Acquisition of translation machinery such as eIF-4E and the P proteins (2) by the virus could explain how viral mRNA is selectively translated over cellular mRNA. Arenavirus mRNAs contain highly structured UTRs (23) and thus may require eIF-4E for efficient translation. Sequestration of eIF-4E by Z would block the translation of cellular- and viral-UTR-containing mRNA. In fact, increasing Z expression diminishes expression of viral envelope protein (23). A complete virion can be produced within 6 to 10 h after the virus enters the cell, with the production of viral RNA limiting the assembly of particles (23). We speculate that only later in the viral life cycle, when available NP wanes and levels of Z protein are high, is Z sufficiently abundant to interact with eIF-4E and shut off translation of UTR-containing mRNA. Such a self-regulating mechanism could account for the noncytopathic nature of arenaviruses in that they limit their own translation so as not to drastically impact the health of the host cell.

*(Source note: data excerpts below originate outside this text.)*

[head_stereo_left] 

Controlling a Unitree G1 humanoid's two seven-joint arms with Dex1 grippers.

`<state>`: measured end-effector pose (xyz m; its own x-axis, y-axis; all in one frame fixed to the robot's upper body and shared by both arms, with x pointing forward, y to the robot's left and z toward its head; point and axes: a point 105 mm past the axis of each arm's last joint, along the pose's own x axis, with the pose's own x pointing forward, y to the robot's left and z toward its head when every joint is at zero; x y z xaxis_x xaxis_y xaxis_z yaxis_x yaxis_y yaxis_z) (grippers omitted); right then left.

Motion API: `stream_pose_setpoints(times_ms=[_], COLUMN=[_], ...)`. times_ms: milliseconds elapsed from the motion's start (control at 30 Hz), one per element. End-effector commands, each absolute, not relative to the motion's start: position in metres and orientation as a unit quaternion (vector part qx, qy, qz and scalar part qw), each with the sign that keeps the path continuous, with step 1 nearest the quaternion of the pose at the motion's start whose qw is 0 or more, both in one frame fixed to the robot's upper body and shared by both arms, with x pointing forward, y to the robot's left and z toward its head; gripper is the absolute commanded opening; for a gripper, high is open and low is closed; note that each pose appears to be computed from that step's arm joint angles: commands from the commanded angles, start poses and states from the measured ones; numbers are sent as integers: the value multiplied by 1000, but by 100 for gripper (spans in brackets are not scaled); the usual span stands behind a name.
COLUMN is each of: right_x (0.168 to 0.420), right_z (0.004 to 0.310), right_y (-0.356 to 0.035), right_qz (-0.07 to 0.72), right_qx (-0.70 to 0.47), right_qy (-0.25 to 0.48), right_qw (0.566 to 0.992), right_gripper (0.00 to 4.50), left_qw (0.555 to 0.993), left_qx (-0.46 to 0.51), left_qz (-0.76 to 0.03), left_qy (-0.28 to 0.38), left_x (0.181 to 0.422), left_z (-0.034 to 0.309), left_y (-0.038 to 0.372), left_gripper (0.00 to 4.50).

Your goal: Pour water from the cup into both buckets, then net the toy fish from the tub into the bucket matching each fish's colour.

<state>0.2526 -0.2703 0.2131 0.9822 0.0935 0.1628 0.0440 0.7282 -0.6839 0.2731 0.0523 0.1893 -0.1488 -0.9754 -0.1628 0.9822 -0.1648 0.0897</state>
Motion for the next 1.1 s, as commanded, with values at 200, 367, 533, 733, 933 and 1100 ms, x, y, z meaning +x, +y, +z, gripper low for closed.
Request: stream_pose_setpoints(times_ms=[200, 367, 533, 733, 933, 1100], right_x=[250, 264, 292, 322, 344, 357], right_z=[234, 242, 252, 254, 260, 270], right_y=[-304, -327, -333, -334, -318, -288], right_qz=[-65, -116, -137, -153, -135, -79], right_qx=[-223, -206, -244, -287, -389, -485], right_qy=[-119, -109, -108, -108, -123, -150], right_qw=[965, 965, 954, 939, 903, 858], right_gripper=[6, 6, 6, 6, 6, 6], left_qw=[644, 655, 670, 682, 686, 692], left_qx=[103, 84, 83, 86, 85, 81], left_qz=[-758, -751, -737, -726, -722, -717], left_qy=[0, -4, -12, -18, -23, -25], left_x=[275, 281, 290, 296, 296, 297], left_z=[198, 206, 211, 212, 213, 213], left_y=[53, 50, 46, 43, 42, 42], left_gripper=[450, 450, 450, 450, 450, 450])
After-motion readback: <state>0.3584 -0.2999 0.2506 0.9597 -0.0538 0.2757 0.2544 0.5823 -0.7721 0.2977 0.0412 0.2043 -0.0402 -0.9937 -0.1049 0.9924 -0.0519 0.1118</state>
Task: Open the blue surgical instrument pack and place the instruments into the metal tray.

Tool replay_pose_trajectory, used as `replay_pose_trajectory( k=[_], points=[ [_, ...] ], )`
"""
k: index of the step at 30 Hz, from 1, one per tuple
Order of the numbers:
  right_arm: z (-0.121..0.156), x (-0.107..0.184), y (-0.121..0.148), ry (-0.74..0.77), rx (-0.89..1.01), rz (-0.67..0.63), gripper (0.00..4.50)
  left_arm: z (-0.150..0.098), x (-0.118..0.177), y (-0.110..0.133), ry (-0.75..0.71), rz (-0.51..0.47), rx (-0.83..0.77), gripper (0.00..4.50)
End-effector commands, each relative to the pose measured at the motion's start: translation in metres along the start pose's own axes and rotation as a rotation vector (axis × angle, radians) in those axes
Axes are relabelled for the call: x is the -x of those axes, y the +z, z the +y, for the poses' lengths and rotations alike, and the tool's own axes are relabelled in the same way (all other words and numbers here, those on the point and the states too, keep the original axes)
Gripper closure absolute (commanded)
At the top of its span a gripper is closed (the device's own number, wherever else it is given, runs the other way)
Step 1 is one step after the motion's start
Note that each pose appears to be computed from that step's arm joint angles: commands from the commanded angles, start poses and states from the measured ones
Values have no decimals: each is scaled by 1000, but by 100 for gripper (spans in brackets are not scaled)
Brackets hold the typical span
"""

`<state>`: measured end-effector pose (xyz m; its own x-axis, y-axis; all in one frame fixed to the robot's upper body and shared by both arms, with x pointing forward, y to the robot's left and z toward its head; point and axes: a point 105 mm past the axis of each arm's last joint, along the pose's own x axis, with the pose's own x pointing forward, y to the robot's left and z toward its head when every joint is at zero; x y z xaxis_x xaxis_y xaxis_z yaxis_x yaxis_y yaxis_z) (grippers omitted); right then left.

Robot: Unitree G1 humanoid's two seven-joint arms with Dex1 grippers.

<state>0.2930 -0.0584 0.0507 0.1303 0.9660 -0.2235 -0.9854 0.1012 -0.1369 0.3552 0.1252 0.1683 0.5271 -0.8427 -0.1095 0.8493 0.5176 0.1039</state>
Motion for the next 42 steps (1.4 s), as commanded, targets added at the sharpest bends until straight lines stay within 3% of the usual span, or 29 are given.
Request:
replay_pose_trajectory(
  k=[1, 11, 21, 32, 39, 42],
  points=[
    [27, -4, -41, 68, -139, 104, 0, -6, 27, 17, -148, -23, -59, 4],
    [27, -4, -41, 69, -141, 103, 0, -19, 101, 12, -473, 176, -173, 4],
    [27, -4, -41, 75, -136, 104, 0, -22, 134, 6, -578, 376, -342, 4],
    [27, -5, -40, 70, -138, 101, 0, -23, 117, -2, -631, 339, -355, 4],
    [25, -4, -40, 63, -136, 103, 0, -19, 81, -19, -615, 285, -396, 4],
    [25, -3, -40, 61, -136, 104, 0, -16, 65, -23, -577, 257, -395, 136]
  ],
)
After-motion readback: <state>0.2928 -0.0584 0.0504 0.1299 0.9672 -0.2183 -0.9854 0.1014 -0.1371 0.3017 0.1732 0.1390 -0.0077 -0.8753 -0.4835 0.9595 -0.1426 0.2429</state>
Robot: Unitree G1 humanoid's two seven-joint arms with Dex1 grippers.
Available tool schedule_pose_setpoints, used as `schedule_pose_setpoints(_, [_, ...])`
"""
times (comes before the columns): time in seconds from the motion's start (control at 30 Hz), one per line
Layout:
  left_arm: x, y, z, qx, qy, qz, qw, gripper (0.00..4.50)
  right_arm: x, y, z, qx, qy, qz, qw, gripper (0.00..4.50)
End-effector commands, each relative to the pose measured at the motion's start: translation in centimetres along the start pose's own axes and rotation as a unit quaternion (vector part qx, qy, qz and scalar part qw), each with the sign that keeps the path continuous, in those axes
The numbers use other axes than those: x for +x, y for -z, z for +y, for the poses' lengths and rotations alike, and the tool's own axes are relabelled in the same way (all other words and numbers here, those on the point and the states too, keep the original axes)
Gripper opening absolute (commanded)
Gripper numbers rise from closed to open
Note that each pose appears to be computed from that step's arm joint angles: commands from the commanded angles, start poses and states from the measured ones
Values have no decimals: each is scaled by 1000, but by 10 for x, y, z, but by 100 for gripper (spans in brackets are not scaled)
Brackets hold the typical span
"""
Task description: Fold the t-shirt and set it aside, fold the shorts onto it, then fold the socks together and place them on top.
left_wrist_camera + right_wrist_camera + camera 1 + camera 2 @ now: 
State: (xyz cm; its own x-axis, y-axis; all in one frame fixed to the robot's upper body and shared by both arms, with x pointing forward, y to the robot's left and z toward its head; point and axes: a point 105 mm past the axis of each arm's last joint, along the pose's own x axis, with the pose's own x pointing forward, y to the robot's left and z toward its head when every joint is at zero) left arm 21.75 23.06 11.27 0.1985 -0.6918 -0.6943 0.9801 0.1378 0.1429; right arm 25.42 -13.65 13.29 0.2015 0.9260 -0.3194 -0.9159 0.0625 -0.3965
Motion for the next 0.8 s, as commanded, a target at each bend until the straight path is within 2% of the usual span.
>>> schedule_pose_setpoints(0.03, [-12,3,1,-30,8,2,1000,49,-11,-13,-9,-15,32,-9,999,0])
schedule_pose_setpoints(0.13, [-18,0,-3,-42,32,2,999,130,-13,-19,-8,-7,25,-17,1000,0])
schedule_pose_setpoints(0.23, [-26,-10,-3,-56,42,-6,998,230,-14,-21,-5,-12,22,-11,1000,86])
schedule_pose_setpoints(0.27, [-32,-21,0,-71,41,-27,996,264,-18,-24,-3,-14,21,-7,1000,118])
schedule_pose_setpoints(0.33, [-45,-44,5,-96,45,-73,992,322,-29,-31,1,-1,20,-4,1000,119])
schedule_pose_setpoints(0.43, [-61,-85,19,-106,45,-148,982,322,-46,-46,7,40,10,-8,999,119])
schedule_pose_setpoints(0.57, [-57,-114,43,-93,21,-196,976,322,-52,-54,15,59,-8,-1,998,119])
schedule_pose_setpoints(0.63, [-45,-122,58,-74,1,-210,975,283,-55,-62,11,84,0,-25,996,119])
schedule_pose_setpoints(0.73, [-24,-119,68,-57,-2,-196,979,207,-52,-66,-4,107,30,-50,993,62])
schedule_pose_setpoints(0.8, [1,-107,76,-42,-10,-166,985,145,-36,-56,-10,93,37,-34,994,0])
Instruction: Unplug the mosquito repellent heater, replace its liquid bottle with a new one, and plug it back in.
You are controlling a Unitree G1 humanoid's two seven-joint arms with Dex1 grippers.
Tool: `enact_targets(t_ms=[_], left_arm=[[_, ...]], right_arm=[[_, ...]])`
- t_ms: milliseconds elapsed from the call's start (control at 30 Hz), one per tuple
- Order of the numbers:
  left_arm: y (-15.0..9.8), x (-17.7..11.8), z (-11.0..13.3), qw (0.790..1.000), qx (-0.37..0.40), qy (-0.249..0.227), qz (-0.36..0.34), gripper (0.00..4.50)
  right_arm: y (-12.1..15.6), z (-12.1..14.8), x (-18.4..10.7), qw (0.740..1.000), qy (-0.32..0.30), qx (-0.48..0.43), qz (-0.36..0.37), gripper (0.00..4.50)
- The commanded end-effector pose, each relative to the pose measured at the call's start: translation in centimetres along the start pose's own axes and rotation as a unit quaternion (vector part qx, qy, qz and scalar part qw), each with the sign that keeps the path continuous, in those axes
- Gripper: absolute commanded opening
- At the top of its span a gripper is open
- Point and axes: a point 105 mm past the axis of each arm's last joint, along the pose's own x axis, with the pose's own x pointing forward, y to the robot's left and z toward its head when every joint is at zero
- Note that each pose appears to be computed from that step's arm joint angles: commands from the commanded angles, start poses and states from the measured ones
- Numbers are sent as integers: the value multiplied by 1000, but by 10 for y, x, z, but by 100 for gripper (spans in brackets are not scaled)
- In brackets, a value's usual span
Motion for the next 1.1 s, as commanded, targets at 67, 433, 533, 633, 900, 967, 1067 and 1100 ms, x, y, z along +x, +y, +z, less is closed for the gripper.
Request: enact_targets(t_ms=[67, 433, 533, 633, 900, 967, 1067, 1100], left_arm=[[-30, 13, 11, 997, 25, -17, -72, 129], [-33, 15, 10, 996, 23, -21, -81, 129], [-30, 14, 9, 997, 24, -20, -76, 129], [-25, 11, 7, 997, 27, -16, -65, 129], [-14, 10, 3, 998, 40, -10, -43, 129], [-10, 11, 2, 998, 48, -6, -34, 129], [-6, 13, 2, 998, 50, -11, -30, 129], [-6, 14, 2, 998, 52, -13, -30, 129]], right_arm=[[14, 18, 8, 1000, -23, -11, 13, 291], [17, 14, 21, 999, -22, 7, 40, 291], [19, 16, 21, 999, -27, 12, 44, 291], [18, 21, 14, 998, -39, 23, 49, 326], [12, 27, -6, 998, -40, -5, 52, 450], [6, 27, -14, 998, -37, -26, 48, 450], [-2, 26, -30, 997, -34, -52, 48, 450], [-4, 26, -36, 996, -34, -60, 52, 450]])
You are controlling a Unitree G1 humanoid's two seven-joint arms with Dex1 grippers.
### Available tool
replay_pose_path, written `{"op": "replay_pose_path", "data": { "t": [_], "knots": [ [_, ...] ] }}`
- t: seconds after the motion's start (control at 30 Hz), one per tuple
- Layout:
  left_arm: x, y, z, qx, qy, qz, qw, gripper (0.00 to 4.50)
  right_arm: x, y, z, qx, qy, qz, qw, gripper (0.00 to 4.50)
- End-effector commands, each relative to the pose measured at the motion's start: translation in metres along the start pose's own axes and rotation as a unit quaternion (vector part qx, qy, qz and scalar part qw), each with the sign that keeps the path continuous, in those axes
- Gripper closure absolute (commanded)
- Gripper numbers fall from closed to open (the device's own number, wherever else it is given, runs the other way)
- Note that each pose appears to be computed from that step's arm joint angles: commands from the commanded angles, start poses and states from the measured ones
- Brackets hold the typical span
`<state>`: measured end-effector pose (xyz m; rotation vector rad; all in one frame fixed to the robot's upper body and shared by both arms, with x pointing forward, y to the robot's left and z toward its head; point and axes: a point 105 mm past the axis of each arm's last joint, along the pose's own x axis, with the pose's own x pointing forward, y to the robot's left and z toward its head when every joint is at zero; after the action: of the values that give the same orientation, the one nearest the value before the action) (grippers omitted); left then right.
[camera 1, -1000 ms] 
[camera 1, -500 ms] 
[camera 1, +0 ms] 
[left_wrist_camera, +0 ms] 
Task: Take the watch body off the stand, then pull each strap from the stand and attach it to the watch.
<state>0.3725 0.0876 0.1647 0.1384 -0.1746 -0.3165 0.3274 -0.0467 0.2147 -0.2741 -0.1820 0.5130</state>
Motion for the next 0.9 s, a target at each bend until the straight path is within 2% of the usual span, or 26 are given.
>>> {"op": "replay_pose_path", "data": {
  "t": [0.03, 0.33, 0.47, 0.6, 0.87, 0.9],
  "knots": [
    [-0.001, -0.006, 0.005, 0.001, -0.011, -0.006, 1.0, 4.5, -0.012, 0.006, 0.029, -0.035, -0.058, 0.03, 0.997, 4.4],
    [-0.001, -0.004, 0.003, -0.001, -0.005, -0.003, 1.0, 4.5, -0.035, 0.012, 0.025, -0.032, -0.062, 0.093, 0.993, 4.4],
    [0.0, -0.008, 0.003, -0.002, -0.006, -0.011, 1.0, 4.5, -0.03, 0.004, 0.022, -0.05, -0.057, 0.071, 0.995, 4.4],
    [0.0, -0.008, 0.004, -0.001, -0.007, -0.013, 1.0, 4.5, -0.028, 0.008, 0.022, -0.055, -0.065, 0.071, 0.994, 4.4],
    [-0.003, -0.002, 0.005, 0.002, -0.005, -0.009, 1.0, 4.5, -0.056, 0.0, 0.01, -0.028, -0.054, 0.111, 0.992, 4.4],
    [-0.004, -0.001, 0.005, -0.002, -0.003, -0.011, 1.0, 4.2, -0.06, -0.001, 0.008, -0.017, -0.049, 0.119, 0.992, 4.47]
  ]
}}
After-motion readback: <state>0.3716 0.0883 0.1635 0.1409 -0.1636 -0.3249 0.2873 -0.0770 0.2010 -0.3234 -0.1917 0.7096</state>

In summary, we demonstrate that the arenavirus Z protein inhibits protein production through its interactions with host cell translational machinery. This action of Z is dependent on the integrity of its RING domain. We show that in cell culture Z represses production of certain proteins without altering RNA production and that selectivity of repression appears to be mediated through its interaction with eIF-4E. The resulting decrease in cyclins D1 and E seen in cells overexpressing Z, as well as in infected cells, suggests a mechanism for slower growth seen in infected cells and perhaps elucidates a viral strategy for establishing chronic infection.